= REQUIRED ACTION =
Only one stretch of the data below is wanted: the lines from the one with "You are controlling" through the one with "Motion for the", repeated exactly.

= INFORMATION SHOWN =
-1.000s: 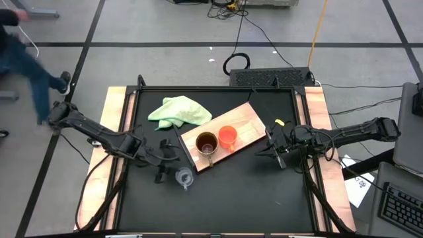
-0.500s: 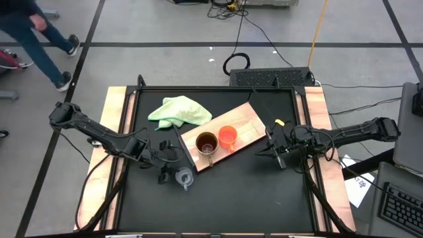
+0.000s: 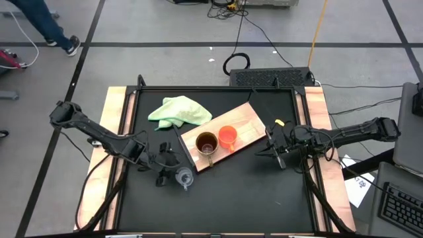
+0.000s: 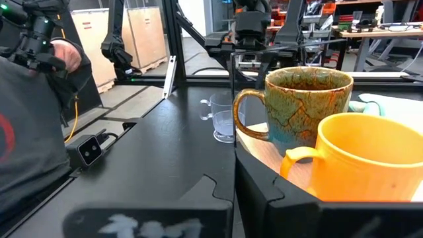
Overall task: Stack small to large cups/mugs on shelf
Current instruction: Put the transparent mug on the shelf
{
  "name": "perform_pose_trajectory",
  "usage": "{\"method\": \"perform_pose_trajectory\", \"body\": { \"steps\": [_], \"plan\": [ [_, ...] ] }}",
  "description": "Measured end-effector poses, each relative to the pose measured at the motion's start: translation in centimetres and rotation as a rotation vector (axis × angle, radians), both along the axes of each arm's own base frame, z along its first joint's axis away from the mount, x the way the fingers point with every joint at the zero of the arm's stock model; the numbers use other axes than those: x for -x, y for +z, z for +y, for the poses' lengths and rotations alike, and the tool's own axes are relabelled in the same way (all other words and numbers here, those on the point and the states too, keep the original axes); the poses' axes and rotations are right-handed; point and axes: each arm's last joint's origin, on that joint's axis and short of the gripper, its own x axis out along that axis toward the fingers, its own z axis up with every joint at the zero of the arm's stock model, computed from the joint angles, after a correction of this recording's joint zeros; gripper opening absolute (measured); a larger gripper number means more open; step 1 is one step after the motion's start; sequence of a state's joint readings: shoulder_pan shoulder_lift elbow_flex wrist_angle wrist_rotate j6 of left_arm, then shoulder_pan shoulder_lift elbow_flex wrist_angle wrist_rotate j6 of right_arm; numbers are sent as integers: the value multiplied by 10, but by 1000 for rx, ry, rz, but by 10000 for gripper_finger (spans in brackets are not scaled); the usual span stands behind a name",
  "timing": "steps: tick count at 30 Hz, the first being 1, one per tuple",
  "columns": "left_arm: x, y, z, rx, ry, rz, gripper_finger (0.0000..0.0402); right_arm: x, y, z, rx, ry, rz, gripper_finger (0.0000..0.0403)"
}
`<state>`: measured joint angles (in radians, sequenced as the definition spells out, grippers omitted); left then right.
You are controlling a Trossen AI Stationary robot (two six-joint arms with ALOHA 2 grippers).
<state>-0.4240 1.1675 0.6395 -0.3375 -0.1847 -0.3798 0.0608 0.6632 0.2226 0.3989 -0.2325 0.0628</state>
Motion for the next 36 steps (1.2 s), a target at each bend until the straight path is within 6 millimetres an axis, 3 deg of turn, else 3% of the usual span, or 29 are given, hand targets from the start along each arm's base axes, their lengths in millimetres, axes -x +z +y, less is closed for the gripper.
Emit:
{"method": "perform_pose_trajectory", "body": {
  "steps": [11,23,36],
  "plan": [
    [-13,-7,-7,54,49,-37,230,0,-1,0,5,0,14,0],
    [-16,-18,-9,22,51,13,230,0,-1,0,5,0,14,0],
    [-16,-18,-8,-16,57,0,230,0,-1,0,5,1,14,0]
  ]
}}
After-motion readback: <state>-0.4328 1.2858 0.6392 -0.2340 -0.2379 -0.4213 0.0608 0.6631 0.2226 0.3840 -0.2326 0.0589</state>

= EXERCISE RESULT =
You are controlling a Trossen AI Stationary robot (two six-joint arms with ALOHA 2 grippers).
<state>-0.4240 1.1675 0.6395 -0.3375 -0.1847 -0.3798 0.0608 0.6632 0.2226 0.3989 -0.2325 0.0628</state>
Motion for the next 36 steps (1.2 s), a target at each bend until the straight path is within 6 millimetres an axis, 3 deg of turn, else 3% of the usual span, or 29 are given, hand targets from the start along each arm's base axes, their lengths in millimetres, axes -x +z +y, less is closed for the gripper.

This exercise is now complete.